Developing autonomous foreign language learners

by | Mar 9, 2026 | News

Since 2022, an Air Force mentorship initiative has been quietly revolutionizing how Airmen linguists transition from the foreign language classroom to fully operational linguists.

By focusing on autonomous learning, the 517th Training Group at the Presidio of Monterey, California, has implemented a Global Language Mentorship program that has successfully narrowed a long-standing gap in the Air Force’s second-longest training pipeline.

Historically, the transition for graduates from the Defense Language Institute Foreign Language Center’s academic world to an operational unit was a point of contention. From eight hours of highly intensive instructor-led language learning per day, graduates would find themselves in a self-directed environment at a new duty station.

Air Force Tech. Sgt. Michael Stump talks to students attending the two-week Cryptologic Language Analyst Preparatory Course. During the course, mentors introduce the concept of “learner autonomy,” the ability to take 100% ownership of one’s linguistic proficiency.

“They go from a structured academic environment to suddenly being expected to maintain those high-level scores autonomously as adults,” said Tech. Sgt. Michael Stump, noncommissioned officer in charge of the GLM program. Before this program, he explained, they were seeing 18% of graduates fail their first Defense Language Proficiency Test upon arriving at their follow-on duty stations.

In a career field where training can take years and costs millions in taxpayer dollars, an 18% failure rate at the end of the pipeline represented a significant loss of potential.

The GLM program attacks this problem by intervening before the first day of class. While students are in the two-week Cryptologic Language Analyst Preparatory Course, mentors introduce the concept of “learner autonomy,” the ability to take 100% ownership of one’s linguistic proficiency. The course also provides tailored insights into each individual student’s optimal learning styles.

“We reinforce what they learned through the prep course and maintain that motivation throughout the duration of their time at DLI,” Stump said. “We act as an extension of the CPC, meeting with students once a semester.” This mentorship continues on through their follow-on training at Goodfellow Air Force Base, Texas.

By teaching Airmen how to learn—rather than just what to learn—the program ensures that when the safety net of the classroom is removed, the linguist has the tools to stay sharp.

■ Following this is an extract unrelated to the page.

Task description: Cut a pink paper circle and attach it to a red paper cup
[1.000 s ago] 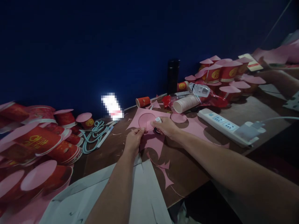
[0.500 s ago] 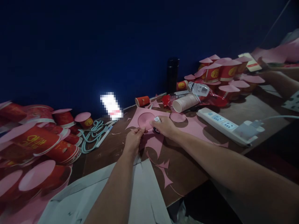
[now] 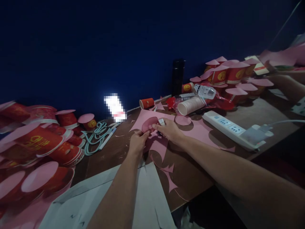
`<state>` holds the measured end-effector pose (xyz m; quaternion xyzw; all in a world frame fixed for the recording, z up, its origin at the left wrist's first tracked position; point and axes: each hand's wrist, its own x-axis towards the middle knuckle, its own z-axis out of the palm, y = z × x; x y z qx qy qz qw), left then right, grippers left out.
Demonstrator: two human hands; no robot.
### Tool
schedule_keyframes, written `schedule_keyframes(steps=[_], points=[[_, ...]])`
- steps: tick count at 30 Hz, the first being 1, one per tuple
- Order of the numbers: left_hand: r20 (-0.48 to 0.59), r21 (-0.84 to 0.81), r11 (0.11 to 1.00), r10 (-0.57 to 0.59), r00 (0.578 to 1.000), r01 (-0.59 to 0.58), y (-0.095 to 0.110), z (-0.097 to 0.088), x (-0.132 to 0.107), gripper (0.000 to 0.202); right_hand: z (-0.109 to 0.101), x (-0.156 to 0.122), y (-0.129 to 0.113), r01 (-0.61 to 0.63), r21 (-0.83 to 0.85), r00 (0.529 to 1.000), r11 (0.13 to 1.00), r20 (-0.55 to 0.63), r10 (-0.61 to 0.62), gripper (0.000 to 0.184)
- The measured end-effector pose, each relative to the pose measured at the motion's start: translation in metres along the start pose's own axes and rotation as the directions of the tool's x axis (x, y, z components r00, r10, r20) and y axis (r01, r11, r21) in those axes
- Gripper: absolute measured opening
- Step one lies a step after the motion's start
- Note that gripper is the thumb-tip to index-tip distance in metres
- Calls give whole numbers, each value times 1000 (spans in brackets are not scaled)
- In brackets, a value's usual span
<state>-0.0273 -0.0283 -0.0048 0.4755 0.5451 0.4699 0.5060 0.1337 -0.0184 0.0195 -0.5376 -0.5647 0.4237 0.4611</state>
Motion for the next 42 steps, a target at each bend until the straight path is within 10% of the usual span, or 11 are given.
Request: schedule_keyframes(steps=[9,16,42], points=[[-14,82,996,-37,999,38,5,2,-5,41,4,0,-1,-69,375,996,924,81,42,52],[8,124,991,-55,998,53,5,4,-7,39,8,-3,1,-45,231,997,972,79,28,26],[33,277,960,24,999,-32,12,6,-11,34,7,-10,-14,-45,201,995,978,-83,63,44]])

The results of this shift toward early mentorship are significant. Since the GLM program’s inception, the post-graduate DLPT failure rate has dropped from 18% to just 12%, representing a 33% reduction in graduated linguists regressing back below DLIFLC standards after they leave the school.

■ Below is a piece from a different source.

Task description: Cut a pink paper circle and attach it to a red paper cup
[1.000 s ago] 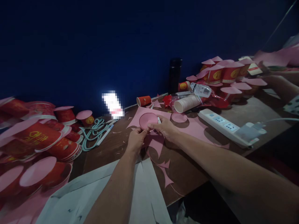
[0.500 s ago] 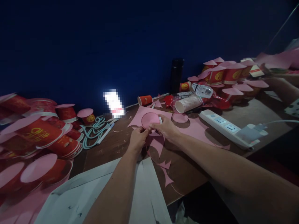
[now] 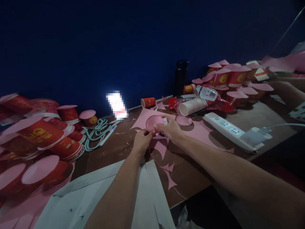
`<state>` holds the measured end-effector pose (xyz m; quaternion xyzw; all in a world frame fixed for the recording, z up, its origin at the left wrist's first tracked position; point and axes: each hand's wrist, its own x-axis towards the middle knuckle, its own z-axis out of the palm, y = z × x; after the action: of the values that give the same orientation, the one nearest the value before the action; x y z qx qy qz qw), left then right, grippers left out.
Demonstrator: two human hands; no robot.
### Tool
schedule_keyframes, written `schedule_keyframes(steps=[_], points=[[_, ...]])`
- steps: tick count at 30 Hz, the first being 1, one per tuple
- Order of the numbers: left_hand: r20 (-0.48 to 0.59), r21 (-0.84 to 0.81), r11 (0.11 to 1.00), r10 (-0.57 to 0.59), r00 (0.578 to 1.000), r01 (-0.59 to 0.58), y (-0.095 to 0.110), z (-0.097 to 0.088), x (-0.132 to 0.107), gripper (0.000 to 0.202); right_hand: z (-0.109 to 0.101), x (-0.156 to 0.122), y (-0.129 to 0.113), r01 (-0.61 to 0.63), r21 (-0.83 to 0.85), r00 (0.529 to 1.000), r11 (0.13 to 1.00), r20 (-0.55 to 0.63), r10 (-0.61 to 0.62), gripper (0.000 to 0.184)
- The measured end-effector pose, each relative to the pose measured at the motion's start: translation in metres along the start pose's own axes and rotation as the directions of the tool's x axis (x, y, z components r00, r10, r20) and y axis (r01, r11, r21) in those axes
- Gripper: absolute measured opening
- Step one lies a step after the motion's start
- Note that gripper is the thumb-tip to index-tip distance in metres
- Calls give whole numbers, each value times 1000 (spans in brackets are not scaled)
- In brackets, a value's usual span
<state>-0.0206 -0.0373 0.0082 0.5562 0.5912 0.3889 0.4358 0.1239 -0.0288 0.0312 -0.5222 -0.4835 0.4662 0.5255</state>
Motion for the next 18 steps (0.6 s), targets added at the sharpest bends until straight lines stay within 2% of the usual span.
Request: schedule_keyframes(steps=[8,11,14,18], points=[[-23,-100,995,-12,1000,9,-4,1,1,32,0,3,7,8,51,1000,999,28,-10,46],[-88,-127,992,-30,996,19,-7,2,3,31,-1,6,11,23,106,999,994,38,-27,47],[-166,-73,997,-26,986,14,-6,1,5,33,-2,9,12,35,180,999,983,2,-36,42],[-240,5,1000,23,970,-23,-2,-3,4,35,-4,14,8,-100,334,994,937,-1,106,35]])
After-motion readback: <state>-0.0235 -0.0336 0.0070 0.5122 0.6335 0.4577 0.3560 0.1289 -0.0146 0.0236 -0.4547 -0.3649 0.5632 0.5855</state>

For the Air Force, those percentage points translate into dozens of additional mission ready linguists staying combat ready every year without the need for costly remedial training.

“We need a source of motivation to tap into. When our discipline may be wavering, we need that ‘why,’” said Master Sgt. Marlyn Williams, flight chief for the CPC and GLM program. “Programs like these ensure our Airmen aren’t just incredibly proficient at their language but that they’re motivated, mission-focused, and ready to defend with professionalism and integrity.”